■ Exercise directions
What you give back from the listing below should be an exact copy of the lines from the one with "(286, 54): 0.49, -0.28" down to the one with "Horizontal field of view 68°, picture", and it should contain no pictures.
________________________
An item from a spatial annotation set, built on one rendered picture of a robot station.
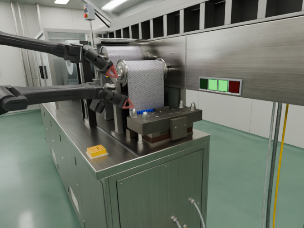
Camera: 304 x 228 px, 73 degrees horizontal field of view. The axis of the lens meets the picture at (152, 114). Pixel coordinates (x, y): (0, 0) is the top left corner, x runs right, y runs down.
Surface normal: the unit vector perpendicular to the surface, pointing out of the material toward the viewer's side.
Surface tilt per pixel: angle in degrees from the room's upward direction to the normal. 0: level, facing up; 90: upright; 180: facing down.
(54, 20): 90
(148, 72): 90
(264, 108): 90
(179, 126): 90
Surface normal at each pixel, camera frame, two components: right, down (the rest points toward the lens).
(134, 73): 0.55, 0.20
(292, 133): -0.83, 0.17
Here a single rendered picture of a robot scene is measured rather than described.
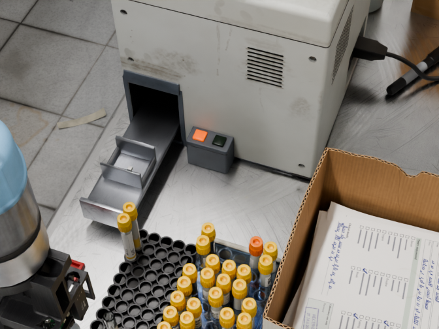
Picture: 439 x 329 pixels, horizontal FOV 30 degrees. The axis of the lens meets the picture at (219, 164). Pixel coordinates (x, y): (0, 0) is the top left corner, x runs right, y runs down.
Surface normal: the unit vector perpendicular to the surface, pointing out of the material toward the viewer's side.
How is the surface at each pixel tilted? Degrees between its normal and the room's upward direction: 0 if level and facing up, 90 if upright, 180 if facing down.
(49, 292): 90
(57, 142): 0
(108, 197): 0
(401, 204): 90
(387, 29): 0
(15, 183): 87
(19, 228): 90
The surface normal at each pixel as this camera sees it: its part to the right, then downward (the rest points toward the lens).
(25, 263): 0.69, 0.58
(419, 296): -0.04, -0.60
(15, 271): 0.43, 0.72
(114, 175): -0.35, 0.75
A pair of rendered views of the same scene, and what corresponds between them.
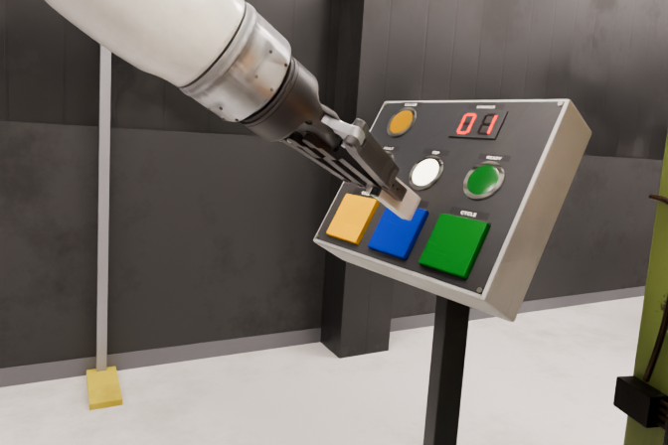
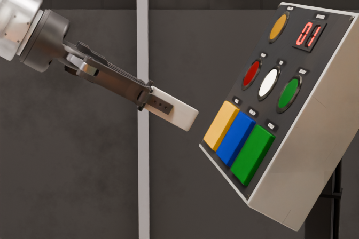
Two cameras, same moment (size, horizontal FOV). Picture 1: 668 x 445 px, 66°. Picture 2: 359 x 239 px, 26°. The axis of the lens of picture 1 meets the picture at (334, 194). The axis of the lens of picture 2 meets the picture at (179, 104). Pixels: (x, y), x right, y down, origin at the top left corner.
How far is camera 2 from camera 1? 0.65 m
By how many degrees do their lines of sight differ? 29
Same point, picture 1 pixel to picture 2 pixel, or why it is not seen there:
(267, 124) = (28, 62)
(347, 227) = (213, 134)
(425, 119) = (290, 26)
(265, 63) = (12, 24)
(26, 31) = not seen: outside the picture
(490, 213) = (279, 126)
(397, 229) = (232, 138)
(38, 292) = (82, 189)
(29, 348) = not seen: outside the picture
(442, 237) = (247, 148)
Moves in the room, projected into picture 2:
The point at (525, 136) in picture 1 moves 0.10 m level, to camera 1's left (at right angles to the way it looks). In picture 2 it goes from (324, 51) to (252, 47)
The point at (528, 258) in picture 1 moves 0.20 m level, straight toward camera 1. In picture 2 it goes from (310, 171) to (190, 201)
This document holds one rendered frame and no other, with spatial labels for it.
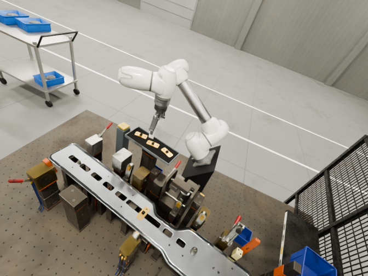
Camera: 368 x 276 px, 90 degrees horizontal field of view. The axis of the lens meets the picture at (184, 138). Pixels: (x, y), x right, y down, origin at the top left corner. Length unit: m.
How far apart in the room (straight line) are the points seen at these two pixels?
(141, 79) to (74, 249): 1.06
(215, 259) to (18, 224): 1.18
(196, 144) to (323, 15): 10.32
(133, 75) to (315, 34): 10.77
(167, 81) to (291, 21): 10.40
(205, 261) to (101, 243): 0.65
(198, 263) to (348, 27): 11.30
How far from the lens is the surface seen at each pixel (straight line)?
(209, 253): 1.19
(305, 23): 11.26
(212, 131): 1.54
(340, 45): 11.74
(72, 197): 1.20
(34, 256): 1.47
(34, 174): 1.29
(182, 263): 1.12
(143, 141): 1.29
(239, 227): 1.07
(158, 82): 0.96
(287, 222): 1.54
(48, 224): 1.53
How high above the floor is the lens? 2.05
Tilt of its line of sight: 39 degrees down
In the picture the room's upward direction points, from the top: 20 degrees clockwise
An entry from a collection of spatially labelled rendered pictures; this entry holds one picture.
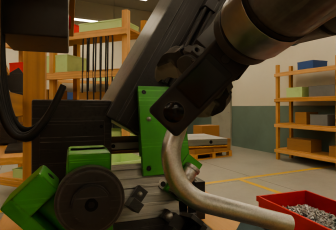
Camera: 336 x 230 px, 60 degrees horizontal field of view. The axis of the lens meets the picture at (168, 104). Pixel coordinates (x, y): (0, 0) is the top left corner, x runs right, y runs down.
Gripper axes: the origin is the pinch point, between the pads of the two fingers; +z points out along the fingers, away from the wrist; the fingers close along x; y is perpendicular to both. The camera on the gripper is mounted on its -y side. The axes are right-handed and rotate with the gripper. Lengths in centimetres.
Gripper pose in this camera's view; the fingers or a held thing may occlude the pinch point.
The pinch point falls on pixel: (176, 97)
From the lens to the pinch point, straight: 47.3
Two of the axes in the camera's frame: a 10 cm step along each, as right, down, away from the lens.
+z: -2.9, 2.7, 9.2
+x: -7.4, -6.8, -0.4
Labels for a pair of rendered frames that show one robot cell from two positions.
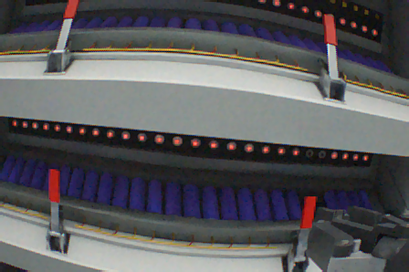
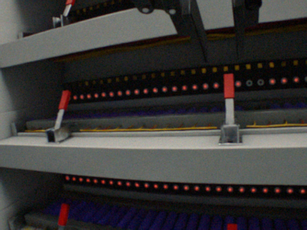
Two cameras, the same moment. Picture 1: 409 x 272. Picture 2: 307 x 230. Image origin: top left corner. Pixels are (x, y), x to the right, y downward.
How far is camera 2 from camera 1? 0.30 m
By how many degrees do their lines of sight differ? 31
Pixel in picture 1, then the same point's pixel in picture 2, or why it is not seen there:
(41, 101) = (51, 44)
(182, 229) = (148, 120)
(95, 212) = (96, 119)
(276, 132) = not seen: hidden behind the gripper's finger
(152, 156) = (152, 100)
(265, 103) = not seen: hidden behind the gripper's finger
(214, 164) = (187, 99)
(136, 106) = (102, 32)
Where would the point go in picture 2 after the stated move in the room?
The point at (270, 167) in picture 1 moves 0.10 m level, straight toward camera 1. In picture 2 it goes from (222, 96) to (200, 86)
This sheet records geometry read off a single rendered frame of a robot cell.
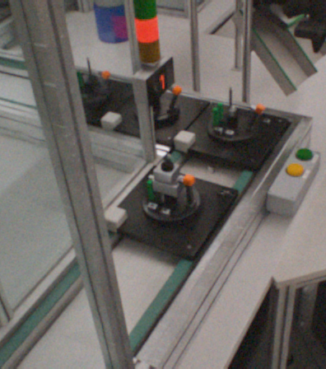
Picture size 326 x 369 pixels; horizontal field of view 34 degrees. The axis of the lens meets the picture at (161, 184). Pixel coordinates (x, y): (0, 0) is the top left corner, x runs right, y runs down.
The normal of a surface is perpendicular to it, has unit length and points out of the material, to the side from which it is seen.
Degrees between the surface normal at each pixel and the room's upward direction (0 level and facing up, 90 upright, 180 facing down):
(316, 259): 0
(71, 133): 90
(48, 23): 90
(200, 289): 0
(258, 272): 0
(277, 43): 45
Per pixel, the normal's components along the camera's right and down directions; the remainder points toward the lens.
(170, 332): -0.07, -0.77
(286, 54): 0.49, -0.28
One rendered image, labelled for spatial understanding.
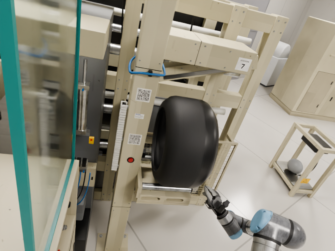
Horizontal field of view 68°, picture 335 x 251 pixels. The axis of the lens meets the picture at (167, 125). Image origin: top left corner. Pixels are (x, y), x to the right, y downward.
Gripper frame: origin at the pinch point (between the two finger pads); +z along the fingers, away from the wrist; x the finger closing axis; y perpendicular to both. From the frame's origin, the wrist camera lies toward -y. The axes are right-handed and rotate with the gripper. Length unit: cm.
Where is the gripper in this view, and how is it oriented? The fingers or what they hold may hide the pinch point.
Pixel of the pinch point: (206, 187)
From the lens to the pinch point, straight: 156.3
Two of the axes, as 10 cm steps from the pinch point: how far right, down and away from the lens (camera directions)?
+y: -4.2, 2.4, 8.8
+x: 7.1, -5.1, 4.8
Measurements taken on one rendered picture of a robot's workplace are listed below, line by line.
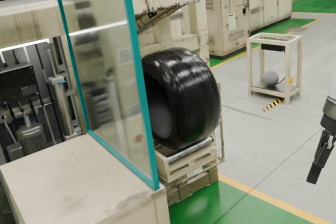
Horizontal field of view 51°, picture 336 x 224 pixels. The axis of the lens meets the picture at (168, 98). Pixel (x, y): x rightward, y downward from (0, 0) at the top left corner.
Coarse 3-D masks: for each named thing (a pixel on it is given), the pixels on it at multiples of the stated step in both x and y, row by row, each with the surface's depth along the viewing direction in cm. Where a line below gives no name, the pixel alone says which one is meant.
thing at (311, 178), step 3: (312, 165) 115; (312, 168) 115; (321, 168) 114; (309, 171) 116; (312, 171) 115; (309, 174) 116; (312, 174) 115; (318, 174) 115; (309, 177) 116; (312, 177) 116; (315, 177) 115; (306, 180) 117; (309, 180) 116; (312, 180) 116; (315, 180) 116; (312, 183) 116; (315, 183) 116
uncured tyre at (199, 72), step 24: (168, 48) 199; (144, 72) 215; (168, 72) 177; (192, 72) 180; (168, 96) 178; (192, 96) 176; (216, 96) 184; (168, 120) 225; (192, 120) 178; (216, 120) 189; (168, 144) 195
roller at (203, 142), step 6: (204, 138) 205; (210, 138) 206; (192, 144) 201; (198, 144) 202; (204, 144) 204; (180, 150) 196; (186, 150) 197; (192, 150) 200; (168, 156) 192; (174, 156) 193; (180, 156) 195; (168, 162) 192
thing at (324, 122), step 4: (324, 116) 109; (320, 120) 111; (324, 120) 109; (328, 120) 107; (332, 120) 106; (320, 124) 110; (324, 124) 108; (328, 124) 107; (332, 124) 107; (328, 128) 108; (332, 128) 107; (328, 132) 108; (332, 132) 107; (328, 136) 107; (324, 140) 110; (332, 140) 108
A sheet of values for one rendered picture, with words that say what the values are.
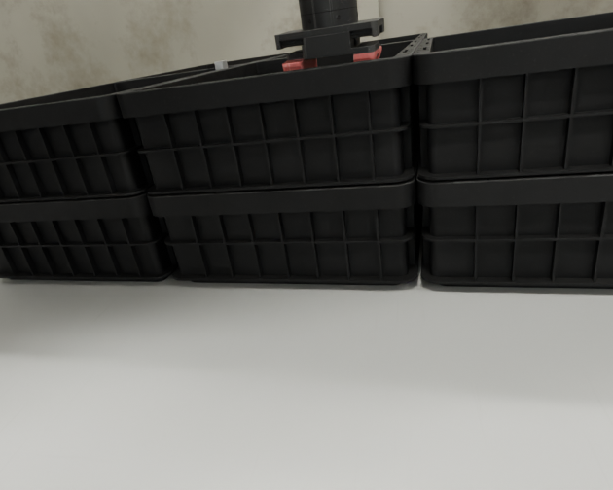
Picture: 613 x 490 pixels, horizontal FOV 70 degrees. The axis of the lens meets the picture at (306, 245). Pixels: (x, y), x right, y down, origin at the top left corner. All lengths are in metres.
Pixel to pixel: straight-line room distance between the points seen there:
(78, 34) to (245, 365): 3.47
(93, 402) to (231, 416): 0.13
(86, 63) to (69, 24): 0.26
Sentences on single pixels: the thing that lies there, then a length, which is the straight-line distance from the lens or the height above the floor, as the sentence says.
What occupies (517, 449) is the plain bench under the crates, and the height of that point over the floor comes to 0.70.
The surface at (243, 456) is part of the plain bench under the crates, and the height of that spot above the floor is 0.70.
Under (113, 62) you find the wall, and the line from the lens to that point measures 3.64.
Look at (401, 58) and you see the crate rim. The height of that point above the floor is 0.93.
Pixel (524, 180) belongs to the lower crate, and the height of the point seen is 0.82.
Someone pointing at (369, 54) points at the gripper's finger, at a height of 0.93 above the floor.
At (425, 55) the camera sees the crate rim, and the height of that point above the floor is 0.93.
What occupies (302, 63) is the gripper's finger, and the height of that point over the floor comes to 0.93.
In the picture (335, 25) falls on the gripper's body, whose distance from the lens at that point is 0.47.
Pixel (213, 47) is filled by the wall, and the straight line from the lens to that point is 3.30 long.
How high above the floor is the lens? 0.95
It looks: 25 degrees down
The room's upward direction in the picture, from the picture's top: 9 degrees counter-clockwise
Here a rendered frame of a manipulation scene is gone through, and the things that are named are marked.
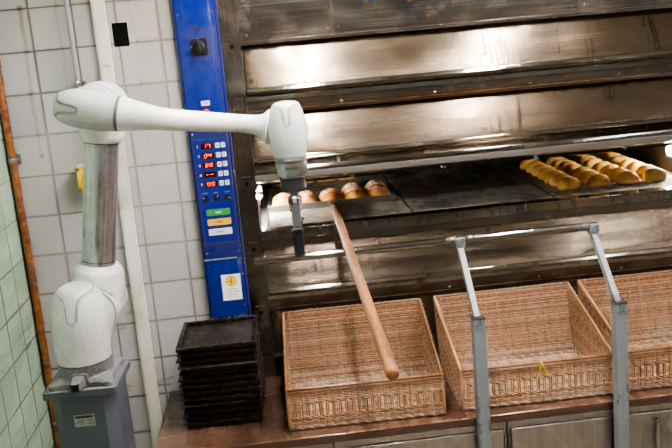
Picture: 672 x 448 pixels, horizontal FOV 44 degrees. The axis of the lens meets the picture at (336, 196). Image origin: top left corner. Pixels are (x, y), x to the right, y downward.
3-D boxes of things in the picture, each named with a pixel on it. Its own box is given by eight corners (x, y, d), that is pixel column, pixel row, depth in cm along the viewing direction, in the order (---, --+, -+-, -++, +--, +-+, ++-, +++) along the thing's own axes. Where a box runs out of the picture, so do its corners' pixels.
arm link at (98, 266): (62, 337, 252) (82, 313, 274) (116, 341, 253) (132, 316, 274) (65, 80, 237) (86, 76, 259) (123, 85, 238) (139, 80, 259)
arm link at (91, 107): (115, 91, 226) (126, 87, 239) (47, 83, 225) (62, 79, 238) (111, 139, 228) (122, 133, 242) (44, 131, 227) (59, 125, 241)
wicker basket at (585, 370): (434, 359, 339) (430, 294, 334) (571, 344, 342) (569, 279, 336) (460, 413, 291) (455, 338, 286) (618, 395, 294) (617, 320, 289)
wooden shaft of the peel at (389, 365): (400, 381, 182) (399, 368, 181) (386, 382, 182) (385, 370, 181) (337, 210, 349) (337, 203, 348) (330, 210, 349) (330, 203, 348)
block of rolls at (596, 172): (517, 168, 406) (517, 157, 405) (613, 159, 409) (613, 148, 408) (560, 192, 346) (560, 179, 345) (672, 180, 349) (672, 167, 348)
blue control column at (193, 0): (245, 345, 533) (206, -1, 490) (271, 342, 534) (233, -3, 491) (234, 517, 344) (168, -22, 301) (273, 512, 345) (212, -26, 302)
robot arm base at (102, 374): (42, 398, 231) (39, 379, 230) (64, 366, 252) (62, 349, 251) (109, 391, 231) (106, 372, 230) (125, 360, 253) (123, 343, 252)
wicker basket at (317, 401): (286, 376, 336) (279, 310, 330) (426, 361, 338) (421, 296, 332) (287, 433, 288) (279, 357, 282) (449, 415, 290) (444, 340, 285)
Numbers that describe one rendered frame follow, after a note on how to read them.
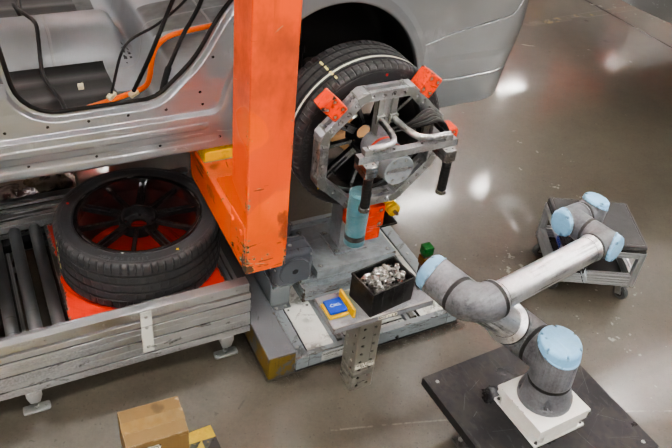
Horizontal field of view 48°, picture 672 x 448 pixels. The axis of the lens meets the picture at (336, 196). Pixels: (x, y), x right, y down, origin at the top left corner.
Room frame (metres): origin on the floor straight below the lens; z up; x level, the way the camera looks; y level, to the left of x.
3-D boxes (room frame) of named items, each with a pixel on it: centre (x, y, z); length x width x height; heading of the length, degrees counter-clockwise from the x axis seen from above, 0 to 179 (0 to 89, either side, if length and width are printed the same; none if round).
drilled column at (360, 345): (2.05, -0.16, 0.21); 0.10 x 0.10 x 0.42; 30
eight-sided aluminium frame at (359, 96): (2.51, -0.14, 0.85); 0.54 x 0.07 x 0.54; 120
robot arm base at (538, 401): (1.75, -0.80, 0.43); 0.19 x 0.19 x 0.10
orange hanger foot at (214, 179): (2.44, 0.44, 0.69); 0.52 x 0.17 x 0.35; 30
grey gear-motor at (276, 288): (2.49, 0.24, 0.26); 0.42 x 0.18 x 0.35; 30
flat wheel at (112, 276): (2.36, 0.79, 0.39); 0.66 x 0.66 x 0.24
________________________
■ Answer box
(286, 54): 0.49, -0.28
One rendered image, labelled for spatial understanding.
Horizontal field of view 68°, picture 335 x 251 pixels. The axis of the lens meets the picture at (167, 125). Image origin: top left corner. Pixels are (x, y), x to the right, y downward.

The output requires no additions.